Generative AI Engineer - Generative AI
Bringing the brightest minds to collaborate and drive mutual success.Job Description:
We are seeking a talented Generative AI Developer to join our team and build cutting-edge generative models. The ideal candidate will work on developing AI systems that can create innovative, human-like content, ranging from natural language generation (NLG), image generation, and even video or music synthesis.
The candidate requires to carry expertise in machine learning, deep learning, and natural language processing (NLP), as well as an understanding of specific generative models like GPT, GANs (Generative Adversarial Networks), VAEs (Variational Autoencoders), or other types of neural networks.
Responsibilities:
- Develop and fine-tune generative models using techniques like Generative Adversarial Networks (GANs), Variational Autoencoders (VAEs), Transformers, Diffusion models, etc.

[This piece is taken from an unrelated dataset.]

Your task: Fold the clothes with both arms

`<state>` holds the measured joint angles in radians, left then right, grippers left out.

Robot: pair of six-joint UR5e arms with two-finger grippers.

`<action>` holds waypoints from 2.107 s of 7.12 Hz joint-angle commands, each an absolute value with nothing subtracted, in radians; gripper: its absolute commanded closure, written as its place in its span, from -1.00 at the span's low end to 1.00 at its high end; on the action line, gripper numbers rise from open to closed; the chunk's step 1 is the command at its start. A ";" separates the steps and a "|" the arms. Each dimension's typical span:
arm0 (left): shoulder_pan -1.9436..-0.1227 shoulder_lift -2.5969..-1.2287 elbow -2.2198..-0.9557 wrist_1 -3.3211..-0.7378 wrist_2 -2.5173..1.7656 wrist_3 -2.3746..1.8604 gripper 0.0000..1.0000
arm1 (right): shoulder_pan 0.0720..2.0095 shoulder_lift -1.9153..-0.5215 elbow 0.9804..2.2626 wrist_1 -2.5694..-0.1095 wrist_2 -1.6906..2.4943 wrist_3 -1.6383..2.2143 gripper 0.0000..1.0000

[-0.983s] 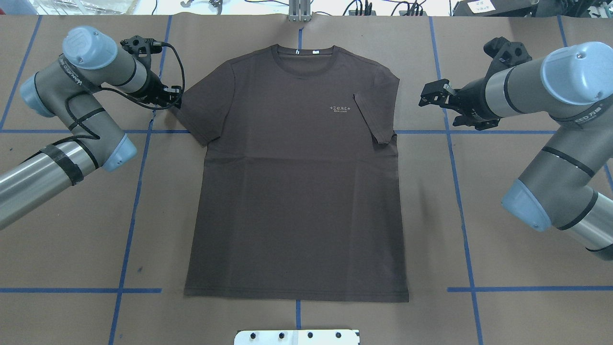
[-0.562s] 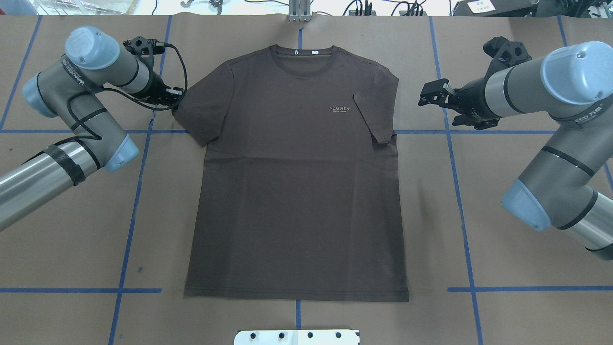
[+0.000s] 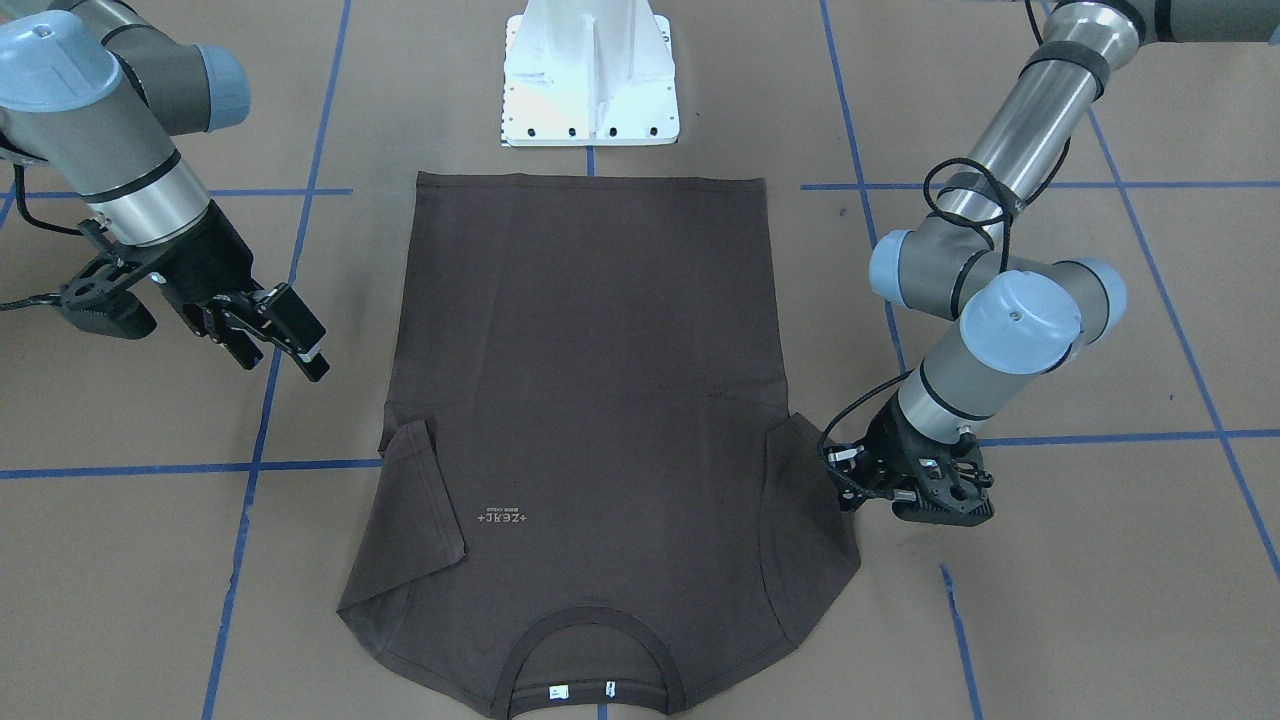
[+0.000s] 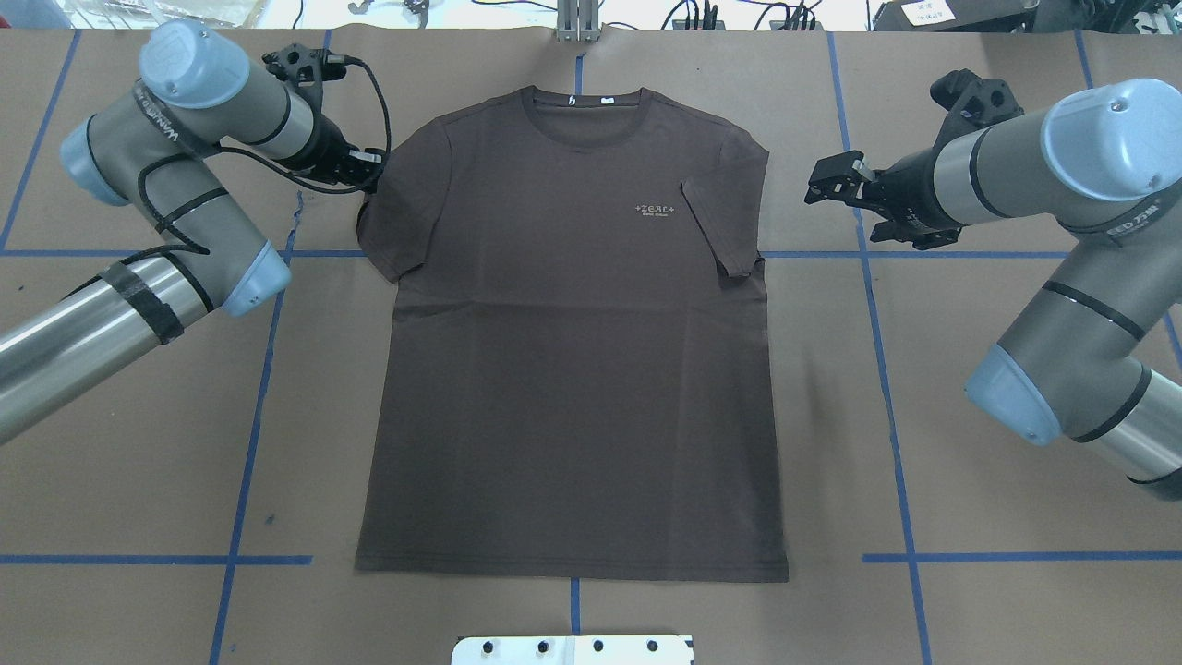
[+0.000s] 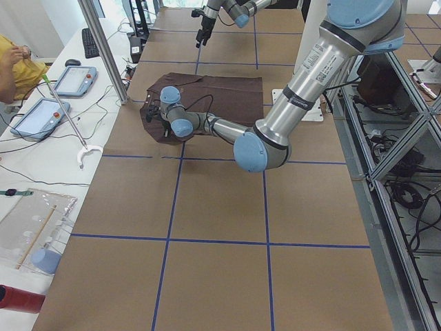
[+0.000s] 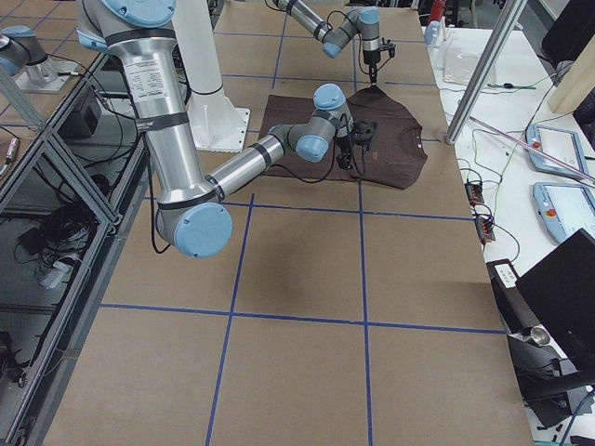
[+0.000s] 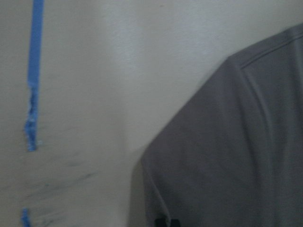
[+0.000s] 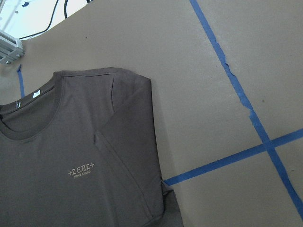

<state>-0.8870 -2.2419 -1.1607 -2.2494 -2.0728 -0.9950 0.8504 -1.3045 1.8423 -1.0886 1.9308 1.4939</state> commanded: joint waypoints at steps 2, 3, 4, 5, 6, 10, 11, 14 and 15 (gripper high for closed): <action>-0.859 -2.321 -1.125 -2.235 -2.069 -1.119 1.00 | 0.845 -1.305 1.839 -1.089 1.930 1.488 -1.00; -0.844 -2.382 -1.045 -2.240 -2.021 -1.127 1.00 | 0.839 -1.305 1.839 -1.089 1.930 1.488 -1.00; -0.841 -2.390 -1.026 -2.244 -1.996 -1.127 1.00 | 0.833 -1.305 1.841 -1.088 1.931 1.482 -1.00; -0.839 -2.394 -1.014 -2.244 -1.994 -1.127 1.00 | 0.824 -1.304 1.841 -1.088 1.928 1.480 -1.00; -0.833 -2.396 -1.009 -2.246 -1.993 -1.127 1.00 | 0.824 -1.302 1.841 -1.086 1.928 1.479 -1.00; -0.804 -2.343 -1.163 -2.261 -2.005 -1.158 -0.47 | 0.799 -1.305 1.847 -1.030 1.927 1.493 -1.00; -0.776 -2.247 -1.306 -2.257 -2.003 -1.164 -0.47 | 0.758 -1.310 1.868 -1.029 1.901 1.496 -1.00; -0.752 -2.082 -1.604 -2.252 -2.003 -1.273 -0.55 | 0.468 -1.386 1.910 -1.043 1.742 1.651 -1.00; -0.747 -2.038 -1.644 -2.253 -2.005 -1.272 -0.55 | 0.328 -1.390 1.936 -1.066 1.566 1.790 -1.00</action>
<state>-0.7561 -2.0953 -1.5667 -2.2525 -2.0042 -1.2506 0.4837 -1.3716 1.9100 -1.0489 1.7378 1.6462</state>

- Work on tasks such as text generation, image generation, music or sound generation, video creation, and other creative AI applications.
- Design, build, and deploy models using frameworks like TensorFlow, PyTorch, Hugging Face, OpenAI's GPT, or similar tools.
- Optimize AI models for performance, accuracy, and scalability in real-world production environments.
- Research and stay updated on the latest trends, papers, and breakthroughs in generative AI.
- Collaborate with other teams (data scientists, machine learning engineers, product teams) to integrate models into production systems.
- Work on data preprocessing, augmentation, and designing pipelines to ensure high-quality input for model training.
- Document your code, process, and model outputs for team-wide visibility and knowledge sharing.
REQUIRED QUALIFICATIONS & SKILLS:
- Bachelor's or Master's degree in Computer Science or related fields.
- 3-4 years of hands-on experience in developing Generative AI solutions
- Strong understanding of deep learning algorithms, especially in generative models like GANs, VAEs, Diffusion models, or large-scale language models like GPT.
- Hands-on experience with machine learning frameworks and libraries such as TensorFlow, PyTorch, or Hugging Face.
- Experience working with neural networks, unsupervised learning, and natural language processing (NLP).
- Strong programming skills in Python, including deep learning libraries (e.g., TensorFlow, Keras, PyTorch).
- Familiarity with cloud platforms (AWS, GCP, or Azure) for model training and deployment.
- Strong mathematical and statistical knowledge, particularly in probability theory, linear algebra, and optimization.
- Experience in large-scale model training, fine-tuning, or distributed computing.
- Knowledge of reinforcement learning (RL) and self-supervised learning.
- Familiarity with AI ethics, bias mitigation, and interpretability in generative models.